History
- Name: Empire Daughter (1943-46); Glanrhyd (1946-48); Noeldale (1948-49); Kinnaird Head (1949-61); Brick Quinto (1961-76);
- Owner: Ministry of War Transport (1943-45); Ministry of Transport (1945-46); Harries Brothers & Co Ltd (1946-48); Tavistock Shipping Co Ltd (1948-49); Henry & McGregor Ltd (1946-61); Gino Gardella (1961-76);
- Operator: Stephenson, Clarke & Associated Companies Ltd (1943-46); Harries Brothers & Co Ltd (1946-48); Tavistock Shipping Co Ltd (1948-49); Henry & McGregor Ltd (1946-61); Gino Gardella (1961-76);
- Port of registry: Grangemouth, United Kingdom (1944-46); Swansea (1946-48); London (1948-49); Leith (1949-61); Italy (1961-76);
- Builder: Grangemouth Dockyard Co Ltd
- Launched: 27 December 1943
- Completed: April 1944
- Identification: United Kingdom Official Number 169105 (1943-61); Code Letters GCSQ (1944-61); ;
- Fate: Scrapped

General characteristics
- Type: Cargo ship
- Tonnage: 2,026 GRT; 1,073 NRT>;
- Length: 272 ft 0 in (82.91 m)
- Beam: 40 ft 0 in (12.19 m)
- Depth: 17 ft 2 in (5.23 m)
- Propulsion: Triple expansion steam engine

= SS Brick Quinto =

Brick Quinto was a collier that was built in 1943 as Empire Daughter by Grangemouth Dockyard Co Ltd, Grangemouth, Stirlingshire, United Kingdom for the Ministry of War Transport (MoWT).
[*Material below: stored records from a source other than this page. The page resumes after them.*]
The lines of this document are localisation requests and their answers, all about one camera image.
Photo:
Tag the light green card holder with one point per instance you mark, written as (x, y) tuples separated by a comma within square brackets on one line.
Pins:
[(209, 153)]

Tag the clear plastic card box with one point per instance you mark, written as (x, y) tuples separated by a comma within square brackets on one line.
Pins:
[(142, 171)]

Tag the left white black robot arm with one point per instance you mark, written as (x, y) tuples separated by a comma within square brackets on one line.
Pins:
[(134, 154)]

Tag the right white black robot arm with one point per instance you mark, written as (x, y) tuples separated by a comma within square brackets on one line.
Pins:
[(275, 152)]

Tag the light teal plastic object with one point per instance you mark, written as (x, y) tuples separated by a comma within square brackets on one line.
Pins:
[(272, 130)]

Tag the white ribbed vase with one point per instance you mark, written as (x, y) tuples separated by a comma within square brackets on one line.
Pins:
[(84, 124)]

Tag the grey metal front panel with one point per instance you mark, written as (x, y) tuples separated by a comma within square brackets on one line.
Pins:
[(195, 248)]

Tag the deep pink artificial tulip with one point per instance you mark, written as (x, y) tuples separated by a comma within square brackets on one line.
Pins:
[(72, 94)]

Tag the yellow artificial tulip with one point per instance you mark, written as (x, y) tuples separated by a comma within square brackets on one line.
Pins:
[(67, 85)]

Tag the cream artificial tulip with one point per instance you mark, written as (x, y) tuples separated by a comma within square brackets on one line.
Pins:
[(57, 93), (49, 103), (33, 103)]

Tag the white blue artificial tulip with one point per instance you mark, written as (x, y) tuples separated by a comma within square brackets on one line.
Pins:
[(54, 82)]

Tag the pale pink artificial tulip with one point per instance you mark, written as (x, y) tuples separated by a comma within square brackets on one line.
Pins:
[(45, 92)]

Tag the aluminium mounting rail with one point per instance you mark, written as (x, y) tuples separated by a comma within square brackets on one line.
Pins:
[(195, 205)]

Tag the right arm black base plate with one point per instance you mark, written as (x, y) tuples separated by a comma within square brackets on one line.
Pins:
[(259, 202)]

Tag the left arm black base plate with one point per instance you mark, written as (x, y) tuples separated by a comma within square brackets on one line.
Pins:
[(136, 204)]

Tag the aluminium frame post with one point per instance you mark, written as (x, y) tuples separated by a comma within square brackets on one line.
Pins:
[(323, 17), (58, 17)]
In 1946, she was sold into merchant service and renamed Glanrhyd. Further sales in 1948 and 1949 saw her renamed Noeldale and Kinnaird Head respectively. In 1961, she was sold to Italy and renamed Brick Quinto. She served until 1976, when she was scrapped.

==Description==
The ship was built in 1943 by Grangemouth Dockyard Co Ltd, Grangemouth, Stirlingshire. She was yard number 673.

The ship was 272 ft 0 in long, with a beam of 40 ft 0 in. She had a depth of 17 ft 5 in She was assessed at . .
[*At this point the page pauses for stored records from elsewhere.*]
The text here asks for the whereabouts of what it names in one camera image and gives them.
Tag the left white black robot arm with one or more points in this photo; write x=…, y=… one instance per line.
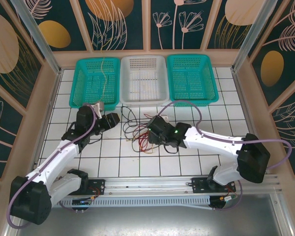
x=51, y=162

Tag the teal plastic basket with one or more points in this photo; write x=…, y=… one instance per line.
x=193, y=81
x=94, y=83

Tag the white plastic basket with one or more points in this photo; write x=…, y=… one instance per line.
x=143, y=81

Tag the small electronics board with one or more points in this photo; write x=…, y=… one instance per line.
x=221, y=202
x=81, y=203

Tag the grey metal sheet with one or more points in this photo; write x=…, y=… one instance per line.
x=147, y=221

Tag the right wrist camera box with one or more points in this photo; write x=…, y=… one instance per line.
x=165, y=118

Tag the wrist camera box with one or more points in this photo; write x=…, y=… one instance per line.
x=165, y=118
x=98, y=107

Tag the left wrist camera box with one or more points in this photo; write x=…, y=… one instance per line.
x=98, y=107

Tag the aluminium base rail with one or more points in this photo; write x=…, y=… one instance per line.
x=147, y=183

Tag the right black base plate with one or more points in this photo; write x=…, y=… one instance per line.
x=199, y=184

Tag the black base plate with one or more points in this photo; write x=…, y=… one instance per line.
x=96, y=185
x=199, y=184

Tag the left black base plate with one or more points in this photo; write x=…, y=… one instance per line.
x=96, y=185

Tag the aluminium frame post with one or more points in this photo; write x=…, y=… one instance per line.
x=37, y=37
x=255, y=32
The ship was propelled by a triple expansion steam engine, which had cylinders of 17 in, 27 in and 48 in diameter by 36 in stroke. The engine was built by North East Marine Engine (1938) Ltd, Newcastle upon Tyne.

==History==
Empire Daughter was built for the MoWT. She was launched on 27 December 1943 and completed in April 1944. The United Kingdom Official Number 169105 and Code Letters GCSQ were allocated. Her port of registry was Grangemouth. She was placed under the management of Stephenson, Clarke and Associated Companies Ltd.

Empire Daughter was a member of a number of convoys during World War II. She was a member of Convoy FS 1584, which departed from Methil, Fife on 23 September 1944 and arrived at Southend, Essex on 25 September. She was also a member of Convoy TAM 124, which departed from Southend on 31 March 1945 and arrived at Antwerp, Belgium on 1 April; Convoy ATM 135, which departed from Antwerp on 25 April and arrived at Southend on 26 April; and Convoy TAM 171, which departed from Southend on 17 May and arrived at Antwerp that day.
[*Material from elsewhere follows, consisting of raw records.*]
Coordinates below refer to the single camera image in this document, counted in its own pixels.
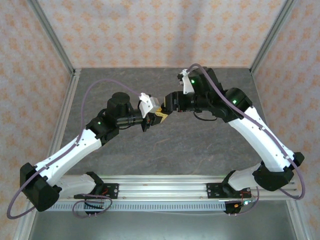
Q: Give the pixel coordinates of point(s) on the long aluminium base rail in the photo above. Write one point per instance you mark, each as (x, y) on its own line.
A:
(162, 190)

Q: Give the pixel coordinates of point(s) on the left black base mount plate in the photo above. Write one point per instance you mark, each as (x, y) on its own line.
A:
(112, 191)

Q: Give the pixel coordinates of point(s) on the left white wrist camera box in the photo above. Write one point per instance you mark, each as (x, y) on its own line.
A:
(146, 105)

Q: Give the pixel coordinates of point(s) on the short aluminium frame post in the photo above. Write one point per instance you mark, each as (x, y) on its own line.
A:
(297, 220)
(23, 227)

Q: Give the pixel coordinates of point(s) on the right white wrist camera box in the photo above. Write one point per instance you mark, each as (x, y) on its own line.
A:
(186, 86)

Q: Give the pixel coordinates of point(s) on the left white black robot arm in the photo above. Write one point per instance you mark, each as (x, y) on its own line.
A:
(67, 152)

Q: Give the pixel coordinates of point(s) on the grey metal panel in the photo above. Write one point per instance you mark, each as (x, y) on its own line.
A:
(160, 227)

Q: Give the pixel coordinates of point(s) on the aluminium side rail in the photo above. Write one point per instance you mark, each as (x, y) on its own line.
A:
(72, 87)

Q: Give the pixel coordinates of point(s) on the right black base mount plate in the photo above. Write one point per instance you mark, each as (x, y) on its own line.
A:
(212, 190)

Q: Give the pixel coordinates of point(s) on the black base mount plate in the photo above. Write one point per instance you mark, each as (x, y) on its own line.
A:
(212, 190)
(112, 191)

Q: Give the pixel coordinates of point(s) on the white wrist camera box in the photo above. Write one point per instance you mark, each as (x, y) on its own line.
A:
(186, 86)
(146, 105)
In 1946, Empire Daughter was sold to Harries Brothers & Co Ltd, Swansea, Glamorgan and was renamed Glanrhyd. In 1948, Glanrhyd was sold to Tavistock Shipping Co Ltd, London and renamed Noeldale. In 1949, Noeldale was sold to Henry & Mc Gregor Ltd, Leith, Scotland and renamed Kinnaird Head. In 1961, Kinnaird Head was sold to Gino Gardella, Italy and was renamed Brick Quinto. She served until 1976, when she was scrapped at Savona, Italy.